Even if insurance pays most of the bill, "you're paying your insurance companies' premiums," Chase said, and those rise and fall with overall medical spending. "So this is the kind of thing that should matter to people as they're thinking about where they are going to go for their care."

MNCM uses statistical methods in an effort to adjust the figures for differences in patient demographics from one clinic to another — it tries to track a patient's primary source of care — weeding out patients with rare and expensive diseases that inflate the spending totals.

Some high-cost clinics nonetheless balk at the data, which comes from the claims of Minnesota's four largest health insurers.

Mayo officials have long supported the MNCM effort while questioning the methodology, which often makes their world-renowned facilities look expensive.
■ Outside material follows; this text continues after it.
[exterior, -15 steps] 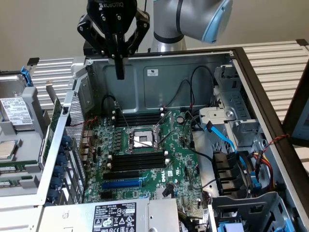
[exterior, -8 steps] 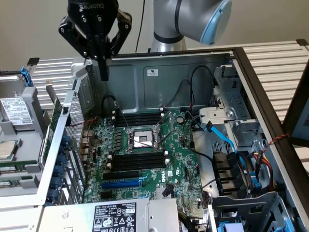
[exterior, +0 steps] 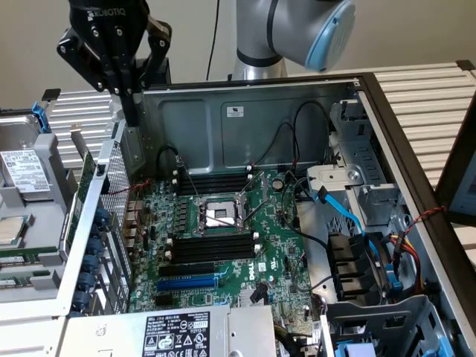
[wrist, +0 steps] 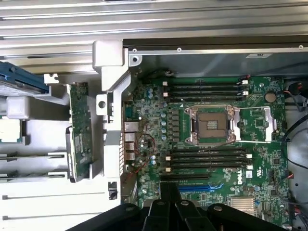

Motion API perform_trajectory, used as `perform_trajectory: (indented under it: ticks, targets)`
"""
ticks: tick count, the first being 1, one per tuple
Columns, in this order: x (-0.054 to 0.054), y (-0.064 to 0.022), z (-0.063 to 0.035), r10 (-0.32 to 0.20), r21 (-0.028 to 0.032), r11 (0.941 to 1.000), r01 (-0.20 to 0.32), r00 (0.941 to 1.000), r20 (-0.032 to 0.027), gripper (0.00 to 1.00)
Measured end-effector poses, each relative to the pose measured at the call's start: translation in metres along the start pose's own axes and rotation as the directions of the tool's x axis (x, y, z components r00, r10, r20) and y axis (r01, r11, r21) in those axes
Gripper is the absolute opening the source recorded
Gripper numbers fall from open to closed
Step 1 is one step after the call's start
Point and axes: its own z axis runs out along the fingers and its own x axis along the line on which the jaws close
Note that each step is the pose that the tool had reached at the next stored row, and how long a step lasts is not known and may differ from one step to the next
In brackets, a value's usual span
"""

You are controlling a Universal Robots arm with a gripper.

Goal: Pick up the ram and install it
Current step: 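Reach for the ram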

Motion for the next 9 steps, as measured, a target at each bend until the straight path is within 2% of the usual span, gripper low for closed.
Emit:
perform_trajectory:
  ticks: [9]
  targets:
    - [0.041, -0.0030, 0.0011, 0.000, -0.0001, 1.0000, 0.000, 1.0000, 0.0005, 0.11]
Among their concerns: Whether patients traveling to Rochester for treatment of complex diseases get artificially assigned to Mayo as their source of primary care.

"Until measurement tools are able to resolve issues, such as attributing each patient the right level of care, they will not have the desired effect of providing actionable information for health care consumers," said Mayo spokesman Bryan Anderson.

Get what you pay for?

One pattern that emerged in Wednesday's report is that low cost can mean low quality. Among seven clinics listed with lower than average costs, Synergy and two others also had lower than average scores for diabetes care last year. Three had average diabetes scores.

The cost-quality relationship isn't absolute, though. Sawtooth Mountain Clinic in Grand Marais had higher than average costs of $598 per patient, for example, but kept only 39 percent of diabetic patients at optimal health compared with the state average of 46 percent.

And at least one clinic — Catalyst in Watertown — achieved the ultimate goal. Its cost per patient of $387 was third lowest in the state, yet it ranked second in diabetes care, with 68 percent of those patients at optimal health.

Catalyst's Dr. Scott Jensen said his clinic doesn't have high-tech record keeping — patients take pictures of important paper records such as immunization histories — but all patients have his mobile number.

Some call with their health concerns, and Jensen and his colleague give them advice that keeps them from costly ER or hospital trips. Other patients are trying to quit smoking and need support amid temptation.

"We talk honestly about things but we try not to preach at them," Jensen said. "My lifestyle is not lily white. I've gone off some ski jumps I should never have done."

Drug costs

Among cost drivers, the figures show that pharmaceutical costs increased the most in 2015 — up 9.3 percent over total drug spending in 2014 — while inpatient hospital costs stayed the same.

Chase said clinic costs have suffered from drug company markups — such as Mylan's recent fivefold increase in cost for the EpiPen emergency allergy shots.

However, he said primary care doctors are in the best position to affect those costs by counseling patients about drugs and treatments and cheaper alternatives.

"They have some ability, probably more than others in the health care system, to work with patients around what their options are," Chase said. "Yeah, it's hard to manage [patients'] drug costs on your own, but some clinic groups are obviously doing better at it than others."